Solution: “If you order a dish and it’s not what the kitchen promised—too raw, noticeably overcooked—it’s OK to send it back,” says
Brian Kingsford, the chef at Al Forno, a northern Italian restaurant in Providence. All you need to say is “This isn’t what
the menu was offering.” However, “there is a fine line between speaking up and being a prima donna,” warns Peggy Post, author
of Emily Post’s Etiquette, 17th Edition ($40, amazon.com). And if the issue is that you just remembered you don’t like cream-based pasta sauces, the problem really is yours.
Problem: You were dining in a party of six, and the waiter tacked on an 18 percent gratuity. But the service was horrible.

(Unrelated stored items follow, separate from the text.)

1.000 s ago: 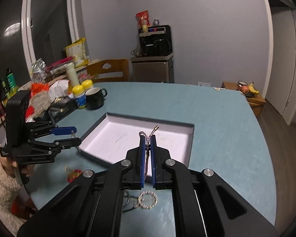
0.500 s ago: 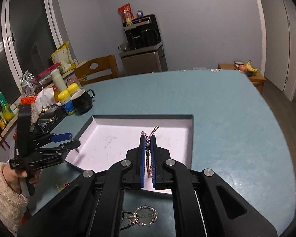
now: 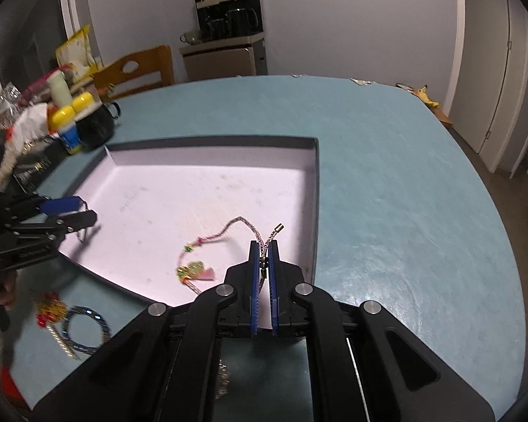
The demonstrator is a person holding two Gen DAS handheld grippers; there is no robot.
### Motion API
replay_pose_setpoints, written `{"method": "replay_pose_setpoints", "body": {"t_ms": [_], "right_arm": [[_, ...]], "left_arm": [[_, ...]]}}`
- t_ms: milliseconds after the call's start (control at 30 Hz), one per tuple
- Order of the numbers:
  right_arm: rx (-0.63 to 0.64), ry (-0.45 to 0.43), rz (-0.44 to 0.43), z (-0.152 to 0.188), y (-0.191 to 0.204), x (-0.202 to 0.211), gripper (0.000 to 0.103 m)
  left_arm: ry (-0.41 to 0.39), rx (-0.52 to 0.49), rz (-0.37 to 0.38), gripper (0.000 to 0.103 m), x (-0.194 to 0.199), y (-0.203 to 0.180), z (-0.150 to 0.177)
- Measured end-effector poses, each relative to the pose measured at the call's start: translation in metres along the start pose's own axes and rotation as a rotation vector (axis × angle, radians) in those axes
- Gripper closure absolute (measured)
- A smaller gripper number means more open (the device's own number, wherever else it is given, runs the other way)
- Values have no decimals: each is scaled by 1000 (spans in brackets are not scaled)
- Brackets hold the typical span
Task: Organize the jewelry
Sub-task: 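Open both tools to drop the bracelet and bangle into the box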
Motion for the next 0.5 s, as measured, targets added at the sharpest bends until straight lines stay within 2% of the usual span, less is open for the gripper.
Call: {"method": "replay_pose_setpoints", "body": {"t_ms": [400, 500], "right_arm": [[57, -1, 62, 6, 4, -6, 98], [47, -4, 60, 7, 1, -3, 98]], "left_arm": [[-4, -10, 7, 56, 1, -3, 7], [-15, 2, 25, 51, 3, -2, 8]]}}
Point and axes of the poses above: each gripper's, at about its wrist camera, not at the fingertips, and x roughly against the way its jaws point, y to its left, z to its underside, the point moved 2 cm from there along -x, roughly the way its jaws point, and after that the axes turned 2 degrees about -x, right-handed, at the moved point
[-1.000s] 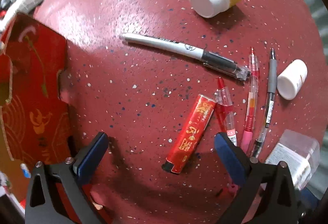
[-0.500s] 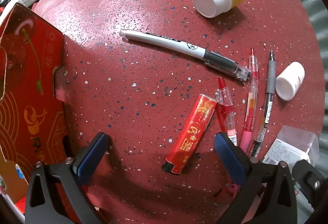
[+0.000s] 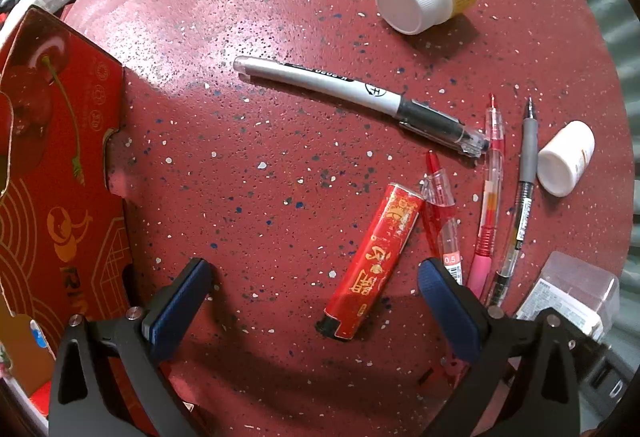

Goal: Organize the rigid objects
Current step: 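Grasp the clear plastic box with right tool while left tool grasps the red cylindrical packet, then carry the plastic box and red packet toward the cardboard box with both tools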

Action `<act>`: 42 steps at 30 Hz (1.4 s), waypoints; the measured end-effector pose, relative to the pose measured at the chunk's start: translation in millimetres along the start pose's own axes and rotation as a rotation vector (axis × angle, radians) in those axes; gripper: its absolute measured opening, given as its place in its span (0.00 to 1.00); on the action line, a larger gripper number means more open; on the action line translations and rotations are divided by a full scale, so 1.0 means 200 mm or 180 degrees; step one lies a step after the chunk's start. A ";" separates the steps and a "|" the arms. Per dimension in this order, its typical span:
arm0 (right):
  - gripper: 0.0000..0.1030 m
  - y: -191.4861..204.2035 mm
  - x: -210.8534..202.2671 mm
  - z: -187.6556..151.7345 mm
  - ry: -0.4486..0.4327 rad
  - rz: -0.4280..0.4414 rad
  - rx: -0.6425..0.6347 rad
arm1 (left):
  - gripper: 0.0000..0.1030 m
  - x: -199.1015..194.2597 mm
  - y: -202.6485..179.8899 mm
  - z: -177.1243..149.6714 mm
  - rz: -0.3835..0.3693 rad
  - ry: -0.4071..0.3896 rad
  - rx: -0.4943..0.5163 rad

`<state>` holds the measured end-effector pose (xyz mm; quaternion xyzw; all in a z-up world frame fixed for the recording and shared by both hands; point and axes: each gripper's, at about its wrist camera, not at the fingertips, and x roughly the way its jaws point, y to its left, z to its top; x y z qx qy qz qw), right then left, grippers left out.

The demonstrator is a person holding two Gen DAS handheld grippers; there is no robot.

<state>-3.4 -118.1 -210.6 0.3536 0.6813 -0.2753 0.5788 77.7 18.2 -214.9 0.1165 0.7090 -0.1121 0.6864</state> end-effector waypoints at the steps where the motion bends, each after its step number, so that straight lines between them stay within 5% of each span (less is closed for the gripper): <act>1: 0.71 -0.02 0.00 -0.03 0.0000 0.0007 -0.0040 | 0.99 0.00 0.00 0.00 0.0001 0.0016 -0.0005; 3: 0.70 -0.04 -0.02 -0.08 -0.0014 0.0038 -0.0111 | 0.95 -0.01 0.00 0.01 -0.0010 0.0042 -0.0010; 6: 0.70 -0.04 -0.06 -0.11 -0.0066 0.0089 -0.0208 | 0.73 -0.06 -0.05 0.01 -0.0017 -0.0009 0.0148; 10: 0.70 -0.08 -0.11 -0.15 -0.0103 0.0177 -0.0296 | 0.20 -0.10 -0.09 0.01 -0.0028 -0.0017 0.0322; 19: 0.70 -0.15 -0.21 -0.27 -0.0147 0.0327 -0.0507 | 0.20 -0.23 -0.04 -0.09 -0.0144 0.0014 0.0465; 31: 0.70 -0.23 -0.33 -0.41 -0.0062 0.0478 -0.0556 | 0.20 -0.54 -0.11 -0.38 -0.0440 -0.0101 0.1108; 42: 0.70 -0.24 -0.45 -0.43 -0.0173 0.0538 -0.0583 | 0.20 -0.72 0.01 -0.44 -0.0533 -0.0330 0.1046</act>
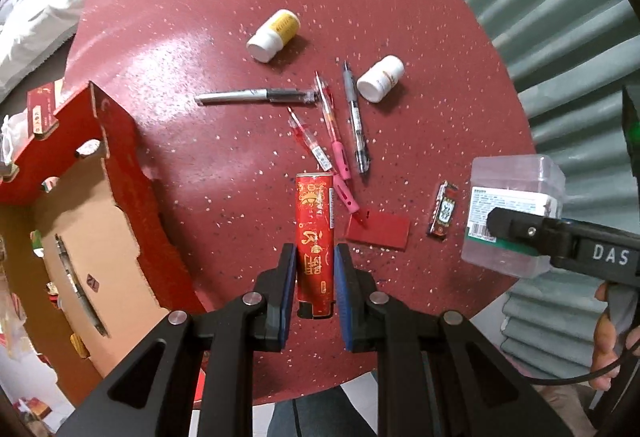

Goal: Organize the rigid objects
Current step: 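Carry the plastic box and red packet toward the cardboard box with both tools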

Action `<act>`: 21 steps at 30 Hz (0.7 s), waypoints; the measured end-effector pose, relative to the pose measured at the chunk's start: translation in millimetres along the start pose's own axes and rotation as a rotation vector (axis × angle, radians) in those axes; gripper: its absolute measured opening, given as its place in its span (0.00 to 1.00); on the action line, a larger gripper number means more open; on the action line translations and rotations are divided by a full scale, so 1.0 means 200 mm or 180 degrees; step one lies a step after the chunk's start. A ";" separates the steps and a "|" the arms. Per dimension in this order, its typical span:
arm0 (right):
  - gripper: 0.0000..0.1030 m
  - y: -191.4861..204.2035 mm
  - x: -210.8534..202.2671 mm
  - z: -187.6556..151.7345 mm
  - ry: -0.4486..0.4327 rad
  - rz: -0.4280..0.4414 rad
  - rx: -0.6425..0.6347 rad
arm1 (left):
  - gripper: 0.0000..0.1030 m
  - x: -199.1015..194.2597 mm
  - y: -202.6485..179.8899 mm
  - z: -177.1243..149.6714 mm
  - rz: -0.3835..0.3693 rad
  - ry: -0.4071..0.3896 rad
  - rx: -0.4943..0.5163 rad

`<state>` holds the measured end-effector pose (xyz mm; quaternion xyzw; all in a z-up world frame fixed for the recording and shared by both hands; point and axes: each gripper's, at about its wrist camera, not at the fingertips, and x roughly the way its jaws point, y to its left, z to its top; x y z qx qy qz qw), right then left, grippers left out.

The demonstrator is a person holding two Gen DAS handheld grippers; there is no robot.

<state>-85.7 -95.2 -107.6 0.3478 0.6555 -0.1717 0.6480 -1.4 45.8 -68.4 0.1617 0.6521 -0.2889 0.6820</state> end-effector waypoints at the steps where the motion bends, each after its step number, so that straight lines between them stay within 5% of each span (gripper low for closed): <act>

Can you have him take it off?
Solution: Legally, this is a battle you might lose, because most state laws protect waitstaff when it comes to a well-advertised mandatory
tip for large parties. On your side, however, is the fact that the restaurant’s management certainly doesn’t want word of
the below-par service to get out. Get up discreetly, as if you were going to the bathroom, says Shaw, then ask to speak with
the maître d’ in a private spot. “Don’t start off belligerent,” says Davis. Instead, offer specifics: It took a half hour
to get menus; you asked for more bread three times to no avail; half your orders were wrong. Assume that you and the maître
d’ have the same exacting standards when it comes to service, and bring up the restaurant’s reputation. “I simply don’t think
this waiter met this restaurant’s standards” is a good opening line.